O Gabinete de Segurança de Israel aprovou, neste domingo (8/2), ações que fortalecem o controle e a atuação legal israelense na Cisjordânia, abrindo espaço para maior expansão de assentamentos e para repressão contra moradores palestinos por forças de segurança e colonos.
Bezalel Smotrich, ministro das Finanças, afirmou que a intenção é eliminar a possibilidade de um Estado palestino.
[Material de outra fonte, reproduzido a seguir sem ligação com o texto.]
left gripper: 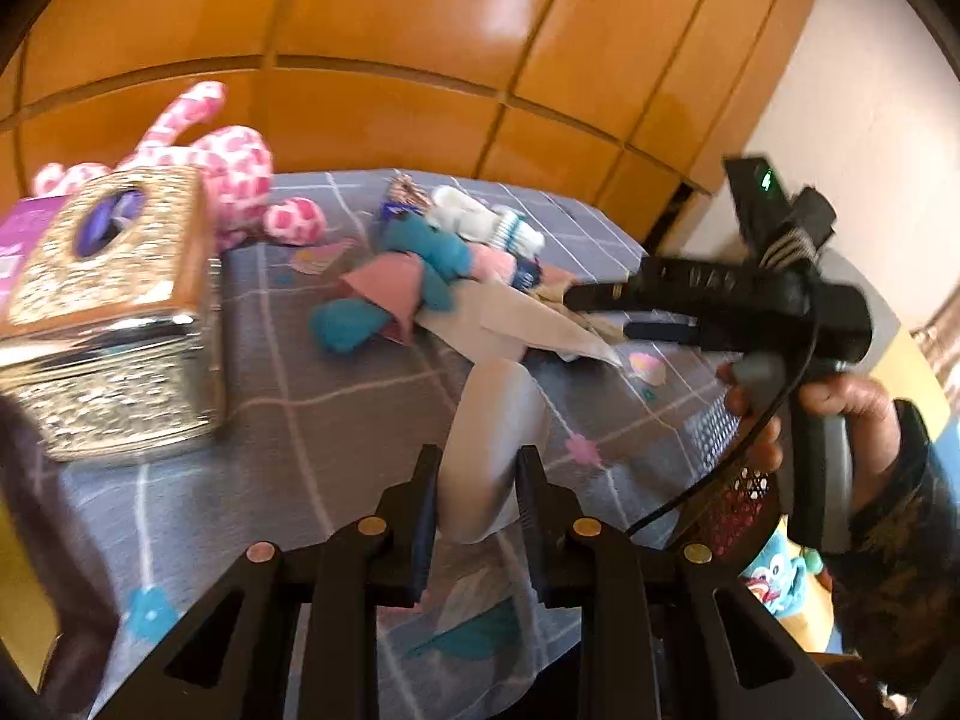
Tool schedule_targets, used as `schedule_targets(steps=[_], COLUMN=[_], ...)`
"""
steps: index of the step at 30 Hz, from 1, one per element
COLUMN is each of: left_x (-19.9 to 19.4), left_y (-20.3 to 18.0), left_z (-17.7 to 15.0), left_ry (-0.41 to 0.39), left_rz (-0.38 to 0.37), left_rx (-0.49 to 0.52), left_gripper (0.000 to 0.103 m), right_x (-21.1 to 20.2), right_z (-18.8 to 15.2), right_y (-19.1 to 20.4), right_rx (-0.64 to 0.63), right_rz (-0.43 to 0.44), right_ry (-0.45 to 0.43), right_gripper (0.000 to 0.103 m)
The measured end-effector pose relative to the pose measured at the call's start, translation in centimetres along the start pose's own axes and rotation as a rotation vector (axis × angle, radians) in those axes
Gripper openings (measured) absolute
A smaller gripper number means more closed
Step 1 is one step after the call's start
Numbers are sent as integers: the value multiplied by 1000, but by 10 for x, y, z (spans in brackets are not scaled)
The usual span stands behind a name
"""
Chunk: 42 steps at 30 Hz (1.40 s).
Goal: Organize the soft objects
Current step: 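Grasp white foam pad with left tool while right tool grasps beige bow-tied cloth, then drop the white pad into the gold tray with left tool while right tool lifts cloth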
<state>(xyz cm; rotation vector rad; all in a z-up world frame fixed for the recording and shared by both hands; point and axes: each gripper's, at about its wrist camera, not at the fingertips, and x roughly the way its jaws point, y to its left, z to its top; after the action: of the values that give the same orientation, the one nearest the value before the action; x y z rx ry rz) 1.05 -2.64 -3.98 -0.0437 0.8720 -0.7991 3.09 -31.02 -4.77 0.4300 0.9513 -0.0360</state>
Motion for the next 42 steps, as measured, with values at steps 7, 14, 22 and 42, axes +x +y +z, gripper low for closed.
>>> schedule_targets(steps=[7,14,22,42], left_x=[-17,-30,-45,-118], left_y=[7,12,17,79], left_z=[-1,-3,-6,-9], left_ry=[-47,-81,-107,-243], left_rz=[6,0,20,177], left_rx=[-17,-39,-55,-199], left_gripper=[25,25,25,25], right_x=[5,3,53,39], right_z=[-8,16,16,26], right_y=[-13,-16,2,-7], right_rx=[150,-6,-263,-110], right_rz=[17,-280,-346,-223], right_ry=[34,96,280,181], right_gripper=[89,85,67,21])
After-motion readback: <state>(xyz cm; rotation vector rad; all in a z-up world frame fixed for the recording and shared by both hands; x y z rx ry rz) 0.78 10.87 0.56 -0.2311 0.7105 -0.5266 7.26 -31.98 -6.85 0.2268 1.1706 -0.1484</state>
A medida central foi a revogação de uma norma criada durante a administração jordaniana da região, anterior à ocupação israelense iniciada após a Guerra dos Seis Dias (1967), que vetava a compra de terras por não muçulmanos.
Com a nova interpretação, a aquisição de terras na região, chamada por Israel de Judeia e Samaria, ficaria sujeita às mesmas regras aplicáveis a cidades como Tel Aviv e Jerusalém, abrindo espaço para judeus comprarem propriedades na Cisjordânia sob regras equivalentes às de áreas urbanas.
Apesar da resistência de boa parte da opinião pública internacional e do governo dos EUA, o gabinete de Netanyahu sinalizou a intenção de avançar para uma ocupação integral da Cisjordânia. Em outubro, o Parlamento aprovou uma proposta com esse objetivo, da qual o premier procurou distanciar-se, temendo reacções da Casa Branca. Na quarta-feira (11/2), Netanyahu tem encontro marcado em Washington com o presidente Donald Trump para tratar da situação em Gaza.